I've done some research there, IIRC they also have stands for cameras and such.
re: 82
Swipe style typing on a notepad (iPad, or whatever) is really quick, these days. Easily as fast as typing on a keyboard, if you can get used to it. Some bluetooth keyboards are also very good. I used to have a little folding one I used with my Android tablet and my iPhone, which was pretty decent as a typing experience. Fragile, though, It broke within a year.
However, like you, I am quite wedded to handwritten notes.
Barry, they do have those stands, but the one I tried was either broken or wouldn't fit my phone. In any case, photographing the docs is not a problem. What I need to do is to record what I photographed and when -- because the jpgs are named with time stamps -- and to make summary notes which have the time and document ID on them at the very least, although usually there will also be a note of the pith to extract. Talking about this makes my requirements clearer. Thanks.
I'm picturing you hauling the Magna Carta up to the photocopier while a nervous librarian follows.
80, 82: I also vote for iPad (or iPad Mini) with Pencil, like Clew. You don't even need to manually connect the handwritten Notes to the scans: the scan can be IN the Note, because Notes can have both handwriting and scans. You can then use Shortcuts to automate OCRing your handwriting and extracting the scans out of Notes, at the end, if you want, using something like this (but for many notes at once, not just one).

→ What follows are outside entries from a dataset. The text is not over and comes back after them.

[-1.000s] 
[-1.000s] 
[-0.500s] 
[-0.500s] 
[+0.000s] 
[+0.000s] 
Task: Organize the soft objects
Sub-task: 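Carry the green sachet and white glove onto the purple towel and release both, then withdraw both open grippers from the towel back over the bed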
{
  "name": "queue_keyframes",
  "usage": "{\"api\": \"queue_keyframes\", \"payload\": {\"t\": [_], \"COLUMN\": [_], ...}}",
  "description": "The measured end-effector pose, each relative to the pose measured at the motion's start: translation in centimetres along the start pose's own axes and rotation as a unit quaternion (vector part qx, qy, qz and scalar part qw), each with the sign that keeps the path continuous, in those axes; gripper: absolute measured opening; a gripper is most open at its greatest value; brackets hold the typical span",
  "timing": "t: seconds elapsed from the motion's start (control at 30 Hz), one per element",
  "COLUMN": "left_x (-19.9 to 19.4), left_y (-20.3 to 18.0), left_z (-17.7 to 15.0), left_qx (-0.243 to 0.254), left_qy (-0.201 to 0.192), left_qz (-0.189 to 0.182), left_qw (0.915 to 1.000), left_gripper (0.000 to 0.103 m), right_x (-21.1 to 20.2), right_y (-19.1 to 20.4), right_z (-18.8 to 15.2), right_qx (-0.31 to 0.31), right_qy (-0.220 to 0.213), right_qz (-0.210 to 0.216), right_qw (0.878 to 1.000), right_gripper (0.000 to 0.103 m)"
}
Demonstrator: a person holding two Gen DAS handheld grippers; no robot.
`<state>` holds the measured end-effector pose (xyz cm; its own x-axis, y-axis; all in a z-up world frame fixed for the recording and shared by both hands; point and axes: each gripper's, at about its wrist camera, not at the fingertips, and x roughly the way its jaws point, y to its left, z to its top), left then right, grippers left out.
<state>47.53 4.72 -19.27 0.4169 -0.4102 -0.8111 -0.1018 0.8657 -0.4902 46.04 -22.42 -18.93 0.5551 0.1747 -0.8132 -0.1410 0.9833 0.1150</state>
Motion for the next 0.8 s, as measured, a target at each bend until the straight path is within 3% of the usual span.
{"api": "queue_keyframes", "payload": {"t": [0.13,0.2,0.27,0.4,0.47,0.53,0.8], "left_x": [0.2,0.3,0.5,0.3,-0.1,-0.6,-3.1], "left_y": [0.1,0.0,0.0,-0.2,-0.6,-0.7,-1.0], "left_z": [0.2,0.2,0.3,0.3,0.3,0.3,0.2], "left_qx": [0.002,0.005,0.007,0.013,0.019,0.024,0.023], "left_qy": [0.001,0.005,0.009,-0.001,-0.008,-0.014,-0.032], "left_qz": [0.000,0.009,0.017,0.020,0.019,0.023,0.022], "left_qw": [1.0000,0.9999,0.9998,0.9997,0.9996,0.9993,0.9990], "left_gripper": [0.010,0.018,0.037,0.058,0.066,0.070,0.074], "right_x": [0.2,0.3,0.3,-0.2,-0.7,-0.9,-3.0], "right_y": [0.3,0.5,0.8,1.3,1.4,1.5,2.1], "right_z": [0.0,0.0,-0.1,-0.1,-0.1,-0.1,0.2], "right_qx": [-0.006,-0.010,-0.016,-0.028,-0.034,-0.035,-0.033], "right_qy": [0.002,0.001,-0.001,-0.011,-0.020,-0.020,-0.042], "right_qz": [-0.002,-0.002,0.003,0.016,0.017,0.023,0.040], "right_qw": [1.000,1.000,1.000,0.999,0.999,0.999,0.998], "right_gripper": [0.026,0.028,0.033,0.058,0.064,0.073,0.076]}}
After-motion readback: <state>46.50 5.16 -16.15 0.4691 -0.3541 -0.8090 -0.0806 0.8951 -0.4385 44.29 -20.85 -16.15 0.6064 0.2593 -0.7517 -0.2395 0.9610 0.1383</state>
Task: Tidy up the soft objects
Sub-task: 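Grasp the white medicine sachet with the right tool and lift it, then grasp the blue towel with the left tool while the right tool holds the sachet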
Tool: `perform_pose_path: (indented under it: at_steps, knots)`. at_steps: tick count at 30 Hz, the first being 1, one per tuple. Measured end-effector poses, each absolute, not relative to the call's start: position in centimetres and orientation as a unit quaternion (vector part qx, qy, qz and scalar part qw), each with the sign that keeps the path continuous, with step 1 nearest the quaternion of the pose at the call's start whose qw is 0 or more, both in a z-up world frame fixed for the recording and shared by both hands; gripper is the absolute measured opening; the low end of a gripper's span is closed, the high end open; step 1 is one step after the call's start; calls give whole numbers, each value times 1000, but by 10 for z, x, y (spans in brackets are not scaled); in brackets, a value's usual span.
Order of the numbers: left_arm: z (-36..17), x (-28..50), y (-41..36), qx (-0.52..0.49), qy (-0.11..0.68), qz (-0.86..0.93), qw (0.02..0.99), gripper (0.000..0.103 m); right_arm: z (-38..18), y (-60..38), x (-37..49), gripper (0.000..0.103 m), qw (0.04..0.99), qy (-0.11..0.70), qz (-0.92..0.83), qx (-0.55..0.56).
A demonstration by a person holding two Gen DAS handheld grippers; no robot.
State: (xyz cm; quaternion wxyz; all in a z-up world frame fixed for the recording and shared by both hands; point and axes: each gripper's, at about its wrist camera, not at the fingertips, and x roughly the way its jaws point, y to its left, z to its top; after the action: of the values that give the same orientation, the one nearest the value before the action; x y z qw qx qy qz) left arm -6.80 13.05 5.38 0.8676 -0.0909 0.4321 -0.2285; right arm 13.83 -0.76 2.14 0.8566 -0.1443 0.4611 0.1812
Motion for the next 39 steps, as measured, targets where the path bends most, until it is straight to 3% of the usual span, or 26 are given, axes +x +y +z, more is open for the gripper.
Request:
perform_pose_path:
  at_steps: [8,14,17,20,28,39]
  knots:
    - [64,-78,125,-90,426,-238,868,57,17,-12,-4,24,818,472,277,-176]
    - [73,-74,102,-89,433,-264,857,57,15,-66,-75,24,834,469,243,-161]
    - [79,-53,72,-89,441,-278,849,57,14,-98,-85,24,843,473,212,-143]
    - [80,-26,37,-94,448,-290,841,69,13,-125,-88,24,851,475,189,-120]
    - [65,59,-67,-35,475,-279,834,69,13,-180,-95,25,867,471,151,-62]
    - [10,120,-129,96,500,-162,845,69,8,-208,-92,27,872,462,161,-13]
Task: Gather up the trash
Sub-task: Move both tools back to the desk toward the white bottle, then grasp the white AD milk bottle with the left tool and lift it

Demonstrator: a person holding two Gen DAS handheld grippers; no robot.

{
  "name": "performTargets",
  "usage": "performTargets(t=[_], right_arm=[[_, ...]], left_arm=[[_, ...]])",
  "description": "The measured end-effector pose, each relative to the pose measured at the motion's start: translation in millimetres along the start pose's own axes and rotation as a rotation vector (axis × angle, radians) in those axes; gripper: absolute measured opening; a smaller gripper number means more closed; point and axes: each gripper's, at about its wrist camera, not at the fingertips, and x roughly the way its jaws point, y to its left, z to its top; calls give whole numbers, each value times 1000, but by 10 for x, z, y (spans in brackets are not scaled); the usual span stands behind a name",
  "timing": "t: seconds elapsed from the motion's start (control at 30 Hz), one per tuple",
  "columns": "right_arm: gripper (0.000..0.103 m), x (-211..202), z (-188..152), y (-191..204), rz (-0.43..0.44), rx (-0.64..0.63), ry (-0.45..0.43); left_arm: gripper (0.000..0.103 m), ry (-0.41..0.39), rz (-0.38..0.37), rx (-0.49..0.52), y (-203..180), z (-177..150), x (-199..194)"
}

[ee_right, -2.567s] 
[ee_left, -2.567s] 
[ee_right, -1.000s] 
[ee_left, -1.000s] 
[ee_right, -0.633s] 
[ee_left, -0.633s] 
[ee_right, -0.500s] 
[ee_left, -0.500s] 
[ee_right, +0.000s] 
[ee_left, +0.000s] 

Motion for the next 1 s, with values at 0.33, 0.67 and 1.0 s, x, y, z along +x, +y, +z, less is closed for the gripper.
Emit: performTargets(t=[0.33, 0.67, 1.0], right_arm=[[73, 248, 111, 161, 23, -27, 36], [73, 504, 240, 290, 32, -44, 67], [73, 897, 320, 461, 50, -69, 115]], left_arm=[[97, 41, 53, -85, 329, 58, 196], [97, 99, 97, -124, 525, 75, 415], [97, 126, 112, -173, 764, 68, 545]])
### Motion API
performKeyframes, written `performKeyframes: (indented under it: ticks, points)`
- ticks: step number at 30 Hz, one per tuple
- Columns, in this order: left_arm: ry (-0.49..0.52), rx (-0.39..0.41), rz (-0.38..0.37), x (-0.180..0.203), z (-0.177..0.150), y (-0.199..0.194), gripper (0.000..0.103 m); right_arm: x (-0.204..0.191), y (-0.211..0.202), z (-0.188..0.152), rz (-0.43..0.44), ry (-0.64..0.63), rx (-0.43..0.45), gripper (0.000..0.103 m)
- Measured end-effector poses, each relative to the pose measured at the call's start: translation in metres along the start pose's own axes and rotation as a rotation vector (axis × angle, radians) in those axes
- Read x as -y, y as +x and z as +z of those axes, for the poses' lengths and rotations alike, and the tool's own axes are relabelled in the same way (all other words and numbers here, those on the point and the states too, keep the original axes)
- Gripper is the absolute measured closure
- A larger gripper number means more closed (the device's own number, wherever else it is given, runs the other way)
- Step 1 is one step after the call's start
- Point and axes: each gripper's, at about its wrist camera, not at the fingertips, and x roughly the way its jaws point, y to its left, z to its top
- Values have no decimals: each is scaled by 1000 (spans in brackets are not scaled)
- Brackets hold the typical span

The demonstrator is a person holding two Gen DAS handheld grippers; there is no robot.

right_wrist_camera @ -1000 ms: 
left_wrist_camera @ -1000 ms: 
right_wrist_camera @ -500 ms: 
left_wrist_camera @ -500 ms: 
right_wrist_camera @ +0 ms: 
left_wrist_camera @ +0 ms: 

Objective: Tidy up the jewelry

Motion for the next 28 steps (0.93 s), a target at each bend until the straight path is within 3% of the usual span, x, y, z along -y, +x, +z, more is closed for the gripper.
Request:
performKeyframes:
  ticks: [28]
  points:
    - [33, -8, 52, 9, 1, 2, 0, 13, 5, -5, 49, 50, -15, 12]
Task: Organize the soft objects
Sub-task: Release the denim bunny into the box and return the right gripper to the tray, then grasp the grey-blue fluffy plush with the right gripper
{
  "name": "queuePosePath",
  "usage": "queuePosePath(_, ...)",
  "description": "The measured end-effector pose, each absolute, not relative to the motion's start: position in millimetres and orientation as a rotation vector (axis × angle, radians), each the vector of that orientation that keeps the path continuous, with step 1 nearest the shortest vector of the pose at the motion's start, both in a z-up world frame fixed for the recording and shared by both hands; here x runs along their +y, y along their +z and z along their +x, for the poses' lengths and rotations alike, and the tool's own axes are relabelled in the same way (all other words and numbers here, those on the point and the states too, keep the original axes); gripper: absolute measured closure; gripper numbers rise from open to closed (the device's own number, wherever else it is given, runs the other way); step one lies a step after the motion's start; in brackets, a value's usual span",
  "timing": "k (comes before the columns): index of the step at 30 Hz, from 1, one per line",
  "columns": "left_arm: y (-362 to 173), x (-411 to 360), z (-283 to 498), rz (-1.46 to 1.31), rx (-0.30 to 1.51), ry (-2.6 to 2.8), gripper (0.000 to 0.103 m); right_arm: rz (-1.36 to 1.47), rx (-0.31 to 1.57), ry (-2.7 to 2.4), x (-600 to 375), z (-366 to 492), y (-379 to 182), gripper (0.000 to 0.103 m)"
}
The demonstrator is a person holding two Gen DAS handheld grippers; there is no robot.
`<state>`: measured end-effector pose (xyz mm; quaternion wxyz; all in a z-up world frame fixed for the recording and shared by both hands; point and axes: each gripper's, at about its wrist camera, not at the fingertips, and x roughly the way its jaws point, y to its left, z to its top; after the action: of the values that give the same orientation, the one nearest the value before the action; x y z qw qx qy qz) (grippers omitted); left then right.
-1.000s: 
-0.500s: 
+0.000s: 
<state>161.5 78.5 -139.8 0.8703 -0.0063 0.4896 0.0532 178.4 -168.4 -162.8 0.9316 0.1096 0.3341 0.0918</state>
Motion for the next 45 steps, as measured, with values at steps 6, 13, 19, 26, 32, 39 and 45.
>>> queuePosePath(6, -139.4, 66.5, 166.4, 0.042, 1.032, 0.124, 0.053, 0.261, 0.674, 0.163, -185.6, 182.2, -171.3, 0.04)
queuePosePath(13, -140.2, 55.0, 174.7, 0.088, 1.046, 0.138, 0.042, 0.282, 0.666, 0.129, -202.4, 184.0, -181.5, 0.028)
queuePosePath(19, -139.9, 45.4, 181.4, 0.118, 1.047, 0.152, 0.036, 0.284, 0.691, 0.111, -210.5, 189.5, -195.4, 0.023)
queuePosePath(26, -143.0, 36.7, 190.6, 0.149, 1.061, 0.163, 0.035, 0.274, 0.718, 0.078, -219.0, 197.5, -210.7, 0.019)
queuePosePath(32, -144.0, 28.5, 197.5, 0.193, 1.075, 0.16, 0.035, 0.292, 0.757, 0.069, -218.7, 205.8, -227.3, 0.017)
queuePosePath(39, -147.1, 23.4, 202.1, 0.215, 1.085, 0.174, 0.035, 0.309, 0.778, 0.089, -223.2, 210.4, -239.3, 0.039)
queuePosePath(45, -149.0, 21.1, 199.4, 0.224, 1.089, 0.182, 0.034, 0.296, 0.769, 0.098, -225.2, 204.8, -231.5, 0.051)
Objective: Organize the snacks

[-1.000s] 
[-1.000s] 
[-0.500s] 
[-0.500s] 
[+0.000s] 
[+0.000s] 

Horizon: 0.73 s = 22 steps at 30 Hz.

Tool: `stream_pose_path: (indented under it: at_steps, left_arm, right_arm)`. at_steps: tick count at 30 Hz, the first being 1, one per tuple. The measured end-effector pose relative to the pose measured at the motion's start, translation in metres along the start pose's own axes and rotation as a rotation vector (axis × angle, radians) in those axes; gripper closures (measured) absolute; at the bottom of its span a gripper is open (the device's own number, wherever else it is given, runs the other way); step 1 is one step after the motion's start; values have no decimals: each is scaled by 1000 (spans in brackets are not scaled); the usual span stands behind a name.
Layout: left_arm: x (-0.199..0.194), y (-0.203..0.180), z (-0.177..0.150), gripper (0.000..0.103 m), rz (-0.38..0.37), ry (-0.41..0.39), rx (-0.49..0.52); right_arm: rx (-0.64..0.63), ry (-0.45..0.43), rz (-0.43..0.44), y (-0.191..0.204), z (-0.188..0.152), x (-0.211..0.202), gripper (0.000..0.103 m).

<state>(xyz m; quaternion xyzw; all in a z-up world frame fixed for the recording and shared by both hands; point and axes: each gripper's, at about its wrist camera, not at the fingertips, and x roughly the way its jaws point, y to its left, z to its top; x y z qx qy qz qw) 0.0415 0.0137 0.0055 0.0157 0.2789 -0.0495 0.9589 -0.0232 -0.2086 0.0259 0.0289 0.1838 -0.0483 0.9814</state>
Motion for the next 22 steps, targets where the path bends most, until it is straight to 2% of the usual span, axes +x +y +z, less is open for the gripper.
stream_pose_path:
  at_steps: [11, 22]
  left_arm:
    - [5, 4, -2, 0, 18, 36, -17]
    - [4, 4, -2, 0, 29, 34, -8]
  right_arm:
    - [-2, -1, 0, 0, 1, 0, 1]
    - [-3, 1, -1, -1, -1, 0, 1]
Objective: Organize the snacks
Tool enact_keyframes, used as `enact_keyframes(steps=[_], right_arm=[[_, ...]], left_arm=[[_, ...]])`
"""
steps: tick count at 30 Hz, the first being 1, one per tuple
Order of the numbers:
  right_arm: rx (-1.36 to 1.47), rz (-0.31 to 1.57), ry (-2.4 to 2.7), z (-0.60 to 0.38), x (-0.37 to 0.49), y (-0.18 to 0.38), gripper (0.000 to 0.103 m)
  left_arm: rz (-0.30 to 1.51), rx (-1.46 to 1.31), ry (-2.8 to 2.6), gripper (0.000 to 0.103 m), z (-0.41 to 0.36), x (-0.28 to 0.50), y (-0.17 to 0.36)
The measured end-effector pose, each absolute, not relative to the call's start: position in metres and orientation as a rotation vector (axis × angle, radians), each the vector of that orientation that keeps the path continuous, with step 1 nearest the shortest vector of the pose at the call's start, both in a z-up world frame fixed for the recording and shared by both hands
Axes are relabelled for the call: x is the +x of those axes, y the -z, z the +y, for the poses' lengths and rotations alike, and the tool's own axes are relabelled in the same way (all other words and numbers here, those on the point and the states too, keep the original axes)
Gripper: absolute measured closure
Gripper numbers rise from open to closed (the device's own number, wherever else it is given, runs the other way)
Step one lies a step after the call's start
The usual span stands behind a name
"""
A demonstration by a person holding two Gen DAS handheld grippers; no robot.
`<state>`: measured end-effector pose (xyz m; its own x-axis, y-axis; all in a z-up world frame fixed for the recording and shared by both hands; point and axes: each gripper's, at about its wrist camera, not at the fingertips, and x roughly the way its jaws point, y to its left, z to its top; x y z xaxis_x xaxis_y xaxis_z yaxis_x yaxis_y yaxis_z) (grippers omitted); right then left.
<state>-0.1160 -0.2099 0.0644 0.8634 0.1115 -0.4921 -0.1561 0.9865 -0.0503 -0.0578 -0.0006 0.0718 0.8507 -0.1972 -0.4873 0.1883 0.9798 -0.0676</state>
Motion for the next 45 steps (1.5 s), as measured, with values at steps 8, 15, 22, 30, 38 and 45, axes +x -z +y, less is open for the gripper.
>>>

As for "not sure I want to spend that much" -- as long as you're not planning on spending more than 30 days at the archives, and can be careful, you can do it basically for free. Order iPad (2020, 8th gen, 128gb) or iPad mini (2019, 5th gen, 64gb), plus Pencil (1st gen) from amazon.uk (500 or 440GBP total), maybe a protective case, use them, then return them for a full refund (unless you fall in love with them and want to keep them). Technically that's against the return policy ("This means that new items must be returned unused and undamaged. Used items must not have any additional signs of use or damage."), but if you want to be a stickler for rules, you can order used ones from Amazon Warehouse instead, and then it's 100% legit as long as you're careful (hence a protective case). And sure, it's totally taking advantage of Amazon's generosity, but fuck Amazon, amirite?
Pray tell me, sir, whose dog are you?
85: Old-school practice when digital cameras were becoming more common but phones and tablets and other annotation devices were not yet, was to put an identifying label in the photo itself. Depending on the nature of the material and the rules of the archive, it could be as simple as positioning documents so that the archives' folder label is visible in the background of each shot. More effort would be to write a label yourself on note paper and position that in the shot, without accidentally losing it in the folder. You'd need to do this each time you open a folder.
I don't know what researchers do with newfangled devices these days. In 2011, I photographed the sequence of opening each container, not just the documents themselves. So I took a picture of each box before I opened it, same with folders, and then when looking at photos in sequential order I could tell where each one came from.
re: 89
That's basically how the professionals* do it, and still do it. The only difference is the quality of the camera, and the convenience of using software that handles the automatic naming and sequencing of image files.
* professionals who photograph archival records, not professional researchers or archivists.